TO DO:
If a line in the listing below contains the word "stays", count it, then please give only the number of such lines.

DATA RECORDS:
++++

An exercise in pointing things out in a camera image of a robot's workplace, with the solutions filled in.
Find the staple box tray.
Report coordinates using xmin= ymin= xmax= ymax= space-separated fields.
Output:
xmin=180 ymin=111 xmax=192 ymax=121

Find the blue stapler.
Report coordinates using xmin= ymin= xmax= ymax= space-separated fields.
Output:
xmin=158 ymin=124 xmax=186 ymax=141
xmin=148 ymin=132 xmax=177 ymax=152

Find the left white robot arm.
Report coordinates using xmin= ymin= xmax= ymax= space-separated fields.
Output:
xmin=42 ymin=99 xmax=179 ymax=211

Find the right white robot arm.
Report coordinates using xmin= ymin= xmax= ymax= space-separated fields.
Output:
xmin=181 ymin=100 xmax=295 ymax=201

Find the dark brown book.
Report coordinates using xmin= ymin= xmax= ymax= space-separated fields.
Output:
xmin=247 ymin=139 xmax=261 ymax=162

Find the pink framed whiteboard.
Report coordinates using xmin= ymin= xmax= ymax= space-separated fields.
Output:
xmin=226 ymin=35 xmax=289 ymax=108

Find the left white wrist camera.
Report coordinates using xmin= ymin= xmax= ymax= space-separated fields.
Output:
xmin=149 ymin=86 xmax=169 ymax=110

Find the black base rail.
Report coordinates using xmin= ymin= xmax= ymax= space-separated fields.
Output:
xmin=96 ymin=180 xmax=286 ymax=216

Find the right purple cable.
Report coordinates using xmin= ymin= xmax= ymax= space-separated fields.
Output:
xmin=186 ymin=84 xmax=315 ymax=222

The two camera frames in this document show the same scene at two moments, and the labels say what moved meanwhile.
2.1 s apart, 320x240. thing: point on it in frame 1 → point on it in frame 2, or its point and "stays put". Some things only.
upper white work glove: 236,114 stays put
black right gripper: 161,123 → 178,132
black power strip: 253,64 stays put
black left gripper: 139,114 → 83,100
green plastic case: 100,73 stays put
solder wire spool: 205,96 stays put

++++

ANSWER FOR THIS EXERCISE:
5